----- MATERIAL FOR THIS EXERCISE -----

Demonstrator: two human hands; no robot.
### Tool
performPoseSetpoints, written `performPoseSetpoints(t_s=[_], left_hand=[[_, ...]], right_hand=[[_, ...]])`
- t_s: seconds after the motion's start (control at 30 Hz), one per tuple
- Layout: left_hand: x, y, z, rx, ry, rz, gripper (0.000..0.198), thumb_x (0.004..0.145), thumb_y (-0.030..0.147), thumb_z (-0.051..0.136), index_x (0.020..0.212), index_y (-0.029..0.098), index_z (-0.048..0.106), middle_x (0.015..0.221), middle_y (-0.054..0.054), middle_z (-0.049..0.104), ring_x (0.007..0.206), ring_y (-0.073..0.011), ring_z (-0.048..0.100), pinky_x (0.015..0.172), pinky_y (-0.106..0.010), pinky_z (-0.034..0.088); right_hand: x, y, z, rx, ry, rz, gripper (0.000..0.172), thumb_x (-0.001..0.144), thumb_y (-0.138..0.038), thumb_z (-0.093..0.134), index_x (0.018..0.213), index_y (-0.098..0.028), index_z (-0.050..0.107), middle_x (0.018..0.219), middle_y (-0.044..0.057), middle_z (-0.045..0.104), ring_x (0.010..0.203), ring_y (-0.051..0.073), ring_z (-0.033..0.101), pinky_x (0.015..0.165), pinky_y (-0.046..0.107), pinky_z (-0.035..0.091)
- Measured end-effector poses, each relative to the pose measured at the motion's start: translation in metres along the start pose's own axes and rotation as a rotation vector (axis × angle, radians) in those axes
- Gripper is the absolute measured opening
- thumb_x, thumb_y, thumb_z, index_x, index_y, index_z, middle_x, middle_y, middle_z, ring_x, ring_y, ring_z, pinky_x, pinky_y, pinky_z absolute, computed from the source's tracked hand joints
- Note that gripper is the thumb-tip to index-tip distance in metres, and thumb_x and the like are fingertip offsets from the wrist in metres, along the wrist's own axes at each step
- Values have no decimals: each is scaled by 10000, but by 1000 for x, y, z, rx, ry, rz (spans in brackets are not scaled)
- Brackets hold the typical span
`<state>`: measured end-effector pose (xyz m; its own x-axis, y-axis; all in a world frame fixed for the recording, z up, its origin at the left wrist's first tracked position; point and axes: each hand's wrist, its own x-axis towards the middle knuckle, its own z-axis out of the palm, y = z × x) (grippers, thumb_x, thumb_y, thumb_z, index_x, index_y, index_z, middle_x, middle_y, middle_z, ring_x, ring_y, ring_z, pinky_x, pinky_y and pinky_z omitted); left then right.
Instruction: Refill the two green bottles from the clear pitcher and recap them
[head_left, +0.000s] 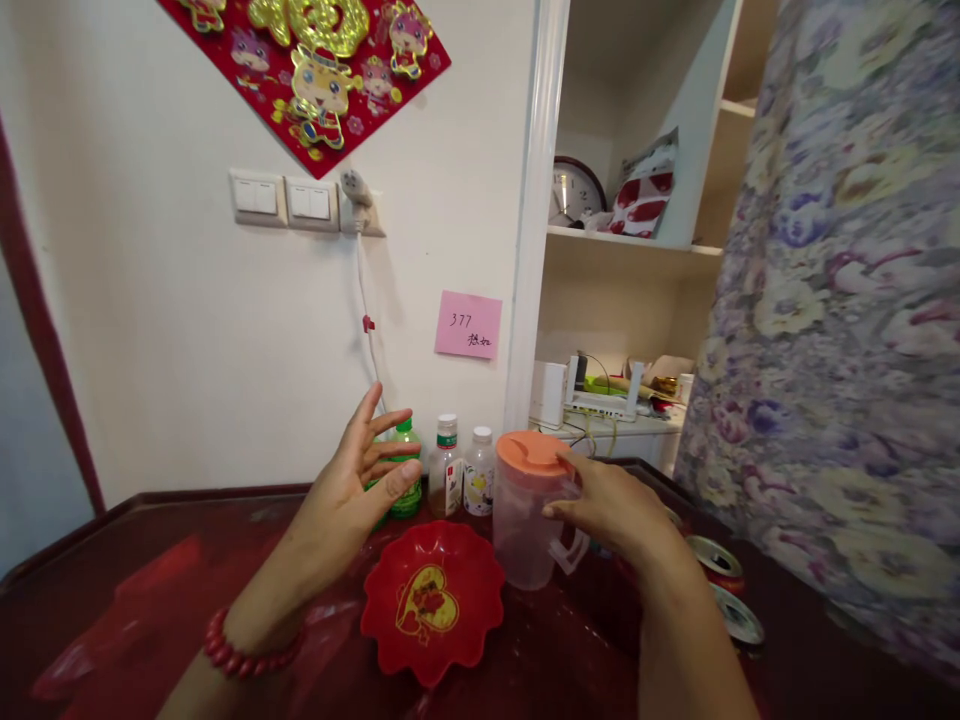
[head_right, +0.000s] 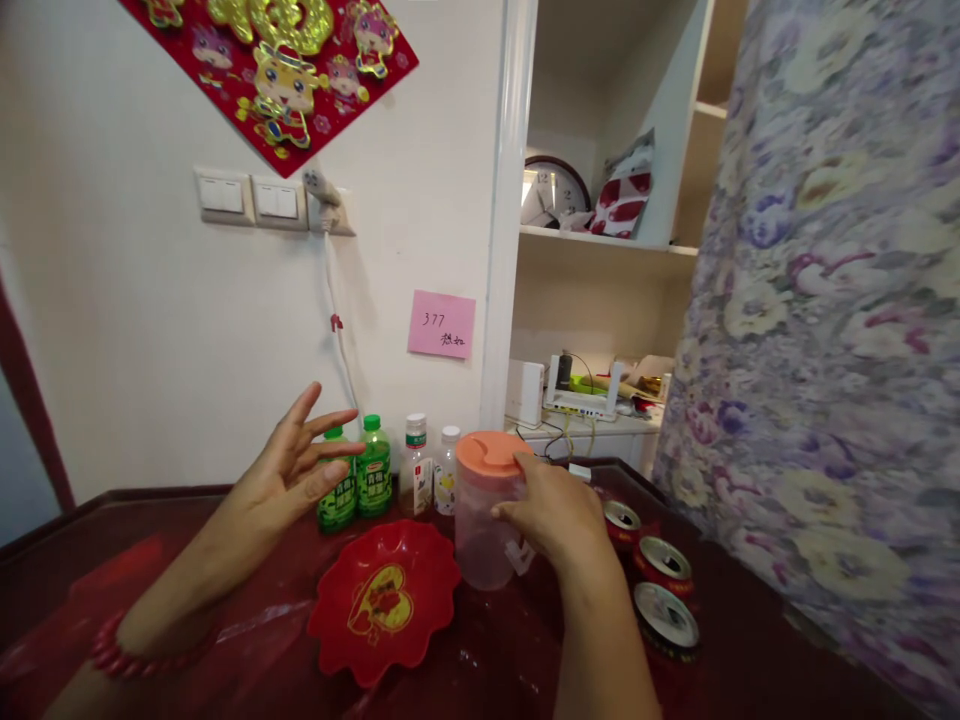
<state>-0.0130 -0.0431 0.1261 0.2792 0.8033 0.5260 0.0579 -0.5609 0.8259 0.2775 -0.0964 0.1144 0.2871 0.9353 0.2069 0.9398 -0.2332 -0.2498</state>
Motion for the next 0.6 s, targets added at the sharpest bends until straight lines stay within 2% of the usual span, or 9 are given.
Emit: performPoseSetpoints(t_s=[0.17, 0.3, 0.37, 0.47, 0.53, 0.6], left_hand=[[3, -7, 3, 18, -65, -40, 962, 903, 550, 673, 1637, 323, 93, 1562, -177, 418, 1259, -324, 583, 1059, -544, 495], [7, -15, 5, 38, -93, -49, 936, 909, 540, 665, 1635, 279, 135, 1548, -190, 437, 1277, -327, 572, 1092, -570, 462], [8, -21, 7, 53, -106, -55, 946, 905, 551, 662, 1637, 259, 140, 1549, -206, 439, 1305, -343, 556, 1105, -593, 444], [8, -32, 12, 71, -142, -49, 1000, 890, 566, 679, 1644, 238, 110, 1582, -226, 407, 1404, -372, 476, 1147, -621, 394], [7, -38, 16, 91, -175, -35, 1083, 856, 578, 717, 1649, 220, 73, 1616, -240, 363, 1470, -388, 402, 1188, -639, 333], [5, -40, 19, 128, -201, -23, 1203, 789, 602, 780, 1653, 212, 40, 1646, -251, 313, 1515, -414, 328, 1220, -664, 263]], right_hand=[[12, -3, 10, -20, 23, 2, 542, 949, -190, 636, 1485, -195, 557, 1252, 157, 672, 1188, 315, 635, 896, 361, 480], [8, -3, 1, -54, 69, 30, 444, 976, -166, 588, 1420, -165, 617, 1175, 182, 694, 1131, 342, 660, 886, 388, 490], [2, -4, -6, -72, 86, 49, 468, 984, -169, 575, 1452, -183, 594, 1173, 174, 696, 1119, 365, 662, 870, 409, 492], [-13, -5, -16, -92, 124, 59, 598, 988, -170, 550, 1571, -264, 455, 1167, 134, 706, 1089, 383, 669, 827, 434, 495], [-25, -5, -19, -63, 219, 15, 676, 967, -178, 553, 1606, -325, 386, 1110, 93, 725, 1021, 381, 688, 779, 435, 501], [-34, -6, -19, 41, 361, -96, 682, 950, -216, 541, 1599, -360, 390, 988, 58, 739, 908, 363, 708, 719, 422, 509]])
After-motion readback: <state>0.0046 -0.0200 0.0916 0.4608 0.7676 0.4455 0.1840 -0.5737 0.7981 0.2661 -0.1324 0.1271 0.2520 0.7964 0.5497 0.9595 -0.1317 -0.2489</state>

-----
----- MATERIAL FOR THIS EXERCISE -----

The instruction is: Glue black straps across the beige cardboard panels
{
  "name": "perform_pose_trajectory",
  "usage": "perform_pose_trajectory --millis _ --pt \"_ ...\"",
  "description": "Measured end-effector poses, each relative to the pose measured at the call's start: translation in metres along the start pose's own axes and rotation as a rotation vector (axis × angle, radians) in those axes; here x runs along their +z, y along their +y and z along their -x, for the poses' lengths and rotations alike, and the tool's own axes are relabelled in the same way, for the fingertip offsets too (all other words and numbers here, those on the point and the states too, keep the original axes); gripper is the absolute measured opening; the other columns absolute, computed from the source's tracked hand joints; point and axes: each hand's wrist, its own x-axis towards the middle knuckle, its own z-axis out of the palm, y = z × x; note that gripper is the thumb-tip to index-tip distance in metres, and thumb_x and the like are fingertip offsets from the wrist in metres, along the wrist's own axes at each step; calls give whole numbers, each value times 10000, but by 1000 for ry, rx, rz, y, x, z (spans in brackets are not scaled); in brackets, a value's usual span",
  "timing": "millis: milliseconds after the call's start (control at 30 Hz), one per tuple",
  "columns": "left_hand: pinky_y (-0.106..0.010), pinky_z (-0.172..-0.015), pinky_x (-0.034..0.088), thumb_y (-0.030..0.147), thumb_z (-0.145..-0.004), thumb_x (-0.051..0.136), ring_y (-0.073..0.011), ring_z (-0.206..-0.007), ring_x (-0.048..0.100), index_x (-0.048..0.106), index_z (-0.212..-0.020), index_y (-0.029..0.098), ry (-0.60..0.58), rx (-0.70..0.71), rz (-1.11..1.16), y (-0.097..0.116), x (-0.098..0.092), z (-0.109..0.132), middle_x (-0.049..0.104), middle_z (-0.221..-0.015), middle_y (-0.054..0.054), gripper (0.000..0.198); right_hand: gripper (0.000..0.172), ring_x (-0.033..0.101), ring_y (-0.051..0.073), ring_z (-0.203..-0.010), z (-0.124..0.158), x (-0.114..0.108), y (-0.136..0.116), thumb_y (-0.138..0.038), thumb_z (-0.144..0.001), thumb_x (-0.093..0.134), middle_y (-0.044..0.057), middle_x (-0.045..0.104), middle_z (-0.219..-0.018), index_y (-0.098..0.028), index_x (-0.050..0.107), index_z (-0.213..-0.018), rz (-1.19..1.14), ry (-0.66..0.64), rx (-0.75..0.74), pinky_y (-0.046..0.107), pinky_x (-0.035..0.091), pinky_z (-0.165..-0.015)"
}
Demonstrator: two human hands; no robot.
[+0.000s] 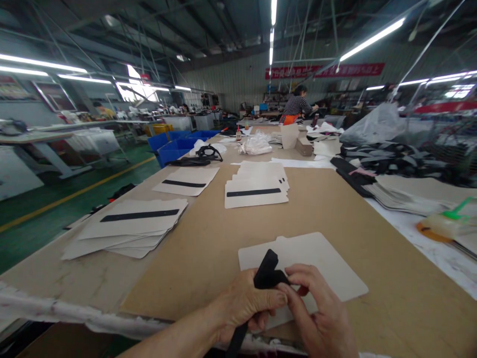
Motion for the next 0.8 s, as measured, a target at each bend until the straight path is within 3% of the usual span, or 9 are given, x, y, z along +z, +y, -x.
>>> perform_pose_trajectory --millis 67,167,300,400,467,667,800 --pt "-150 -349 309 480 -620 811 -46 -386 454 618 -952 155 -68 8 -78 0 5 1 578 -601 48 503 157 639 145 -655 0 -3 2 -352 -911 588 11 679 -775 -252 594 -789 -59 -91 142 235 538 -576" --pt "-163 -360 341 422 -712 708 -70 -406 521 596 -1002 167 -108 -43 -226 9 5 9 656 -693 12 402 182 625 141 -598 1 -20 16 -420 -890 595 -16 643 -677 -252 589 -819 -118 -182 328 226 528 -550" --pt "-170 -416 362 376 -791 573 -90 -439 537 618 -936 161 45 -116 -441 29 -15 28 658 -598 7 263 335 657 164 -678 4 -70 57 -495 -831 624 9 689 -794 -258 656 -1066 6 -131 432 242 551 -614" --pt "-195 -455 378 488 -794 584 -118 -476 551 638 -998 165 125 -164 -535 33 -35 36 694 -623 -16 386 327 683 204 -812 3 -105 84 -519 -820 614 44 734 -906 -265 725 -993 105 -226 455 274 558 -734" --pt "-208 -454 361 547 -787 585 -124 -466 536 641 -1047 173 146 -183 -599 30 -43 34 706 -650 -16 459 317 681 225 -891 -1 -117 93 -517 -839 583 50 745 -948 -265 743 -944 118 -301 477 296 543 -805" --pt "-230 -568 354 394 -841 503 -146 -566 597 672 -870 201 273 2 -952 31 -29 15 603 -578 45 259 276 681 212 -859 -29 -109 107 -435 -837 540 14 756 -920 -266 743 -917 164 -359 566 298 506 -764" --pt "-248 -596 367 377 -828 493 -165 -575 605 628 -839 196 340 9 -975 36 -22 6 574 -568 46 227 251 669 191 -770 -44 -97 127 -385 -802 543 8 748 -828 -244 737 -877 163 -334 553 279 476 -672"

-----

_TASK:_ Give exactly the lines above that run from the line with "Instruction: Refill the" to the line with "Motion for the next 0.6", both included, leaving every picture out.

_ANSWER TO THIS PROBLEM:_
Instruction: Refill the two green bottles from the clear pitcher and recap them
[head_left, +0.000s] 
[head_right, +0.000s] 
<state>-0.0130 -0.0431 0.1261 0.2792 0.8033 0.5260 0.0579 -0.5609 0.8259 0.2775 -0.0964 0.1144 0.2871 0.9353 0.2069 0.9398 -0.2332 -0.2498</state>
Motion for the next 0.6 s, targets added at the sharpest bends until straight lines stay within 2% of the usual span, or 9 are given.

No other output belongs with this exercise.